The Library of Fates by Aditi Khorana
Publisher: Razorbill (Aug 15, 2017)
No one is entirely certain what brings the Emperor Sikander to Shalingar. Until now, the idyllic kingdom has been immune to his many violent conquests. To keep the visit friendly, Princess Amrita has offered herself as his bride, sacrificing everything—family, her childhood love, and her freedom—to save her people. But her offer isn’t enough.
The palace is soon under siege, and Amrita finds herself a fugitive, utterly alone but for an oracle named Thala, who was kept by Sikander as a slave and managed to escape amid the chaos. With nothing and no one else to turn to, Amrita and Thala are forced to rely on each other. But while Amrita feels responsible for her kingdom and sets out to warn her people, the newly free Thala has no such ties. She encourages Amrita to go on a quest to find the fabled Library of All Things, where it is possible for each of them to reverse their fates. To go back to before Sikander took everything from them.
Stripped of all that she loves, caught between her rosy past and an unknown future, will Amrita be able to restore what was lost, or does another life—and another love—await?
When I found out that Aditi Khorana’s next book is based on Indian mythology, I knew I had to read it and I was thrilled to read it for #TheReadingQuest!
Those who have read it claimed that it’s similar to Roshani Chokshi’s The Star-Touched Queen—a book I loved immensely—and I knew I would enjoy it the moment I read the opening parable.
The Library of Fates follows the story of Princess Amrita, who is dearly loved by her father and her people, especially her best friend, Arjun. After the death of her father by the hand of her father’s long friend turned enemy, Sikander, she flees her kingdom to escape his evil crutches.
From start to finish, I was completely enraptured by the story of Amrita who finds her balance in life despite being shaken by the horrid things that happened to her and learn the truth about herself.
Aditi Khorana who writes beautifully made reading The Library of Fates a joy. One of the reasons why I loved The Star-Touched Queen by Roshani Chokshi so much—aside from it being a story which was steeped with Indian mythology—was because of the writing. It was the same for me when it came to The Library of Fates. I loved how Aditi Khorana drew beautiful imageries and metaphors in Amrita’s journey of self-discovery.
“Maybe those stories did more harm than good by giving us false hope. All they did was reinforce our faith that the world was once made up almost entirely of magic or miracles. But where was that magic now, when we needed it?”
Plot-wise, The Library of Fates had a really solid plot development because I was glued to the book as I was reading it.
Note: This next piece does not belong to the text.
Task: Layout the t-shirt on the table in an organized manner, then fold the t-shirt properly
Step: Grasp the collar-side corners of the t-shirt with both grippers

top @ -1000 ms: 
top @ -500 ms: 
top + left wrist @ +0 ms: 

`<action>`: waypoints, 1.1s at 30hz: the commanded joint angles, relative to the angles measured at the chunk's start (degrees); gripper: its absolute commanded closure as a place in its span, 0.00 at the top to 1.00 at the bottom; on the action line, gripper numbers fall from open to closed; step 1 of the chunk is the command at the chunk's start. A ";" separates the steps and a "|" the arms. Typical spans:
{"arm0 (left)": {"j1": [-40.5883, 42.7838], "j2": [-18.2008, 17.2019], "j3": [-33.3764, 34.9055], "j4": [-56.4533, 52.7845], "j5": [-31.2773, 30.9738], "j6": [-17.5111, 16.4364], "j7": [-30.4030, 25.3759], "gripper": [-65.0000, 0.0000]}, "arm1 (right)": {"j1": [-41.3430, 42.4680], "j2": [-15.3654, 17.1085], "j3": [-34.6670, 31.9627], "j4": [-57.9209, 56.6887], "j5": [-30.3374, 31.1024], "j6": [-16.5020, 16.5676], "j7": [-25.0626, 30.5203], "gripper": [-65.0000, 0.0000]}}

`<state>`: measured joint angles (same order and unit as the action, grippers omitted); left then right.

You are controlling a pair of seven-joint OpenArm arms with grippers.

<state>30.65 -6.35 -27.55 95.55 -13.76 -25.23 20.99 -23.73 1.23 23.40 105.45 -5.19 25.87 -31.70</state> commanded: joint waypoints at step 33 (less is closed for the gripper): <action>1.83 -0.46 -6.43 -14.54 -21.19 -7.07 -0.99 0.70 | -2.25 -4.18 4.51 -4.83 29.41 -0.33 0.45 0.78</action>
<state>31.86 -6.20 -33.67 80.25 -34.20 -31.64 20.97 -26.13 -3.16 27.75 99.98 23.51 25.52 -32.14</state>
I just needed to find out what happens and where Amrita fits in the overall plot. I loved the mix of Indian mythology and Hindu traditions that were included in the book.
“I thought about how many elements it took to create the simplest of things – a pink sky an unusually perfect day, a happy family, a deep friendship, a moment of pure delight. I wondered, too, what it took to undo these things. It seemed to me that undoing something was far easier than creating it.”
As I’ve mentioned, the writing is stunning and it made the world-building aspect of the book even more impressive because I couldn’t stop imagining myself living in the world Aditi Khorana had created.
Coupled with the lush, rich descriptions which Aditi Khorana did wonders in, I was hooked into the beautiful world right from the beginning.
What can you expect from The Library of Fates, you may ask? Well, to sum it up, it’s a tale of love, fate and lots of surprising twists. I was already deep in love with the book before I reached the halfway mark and that ending cemented my love and feelings toward The Library of Fates.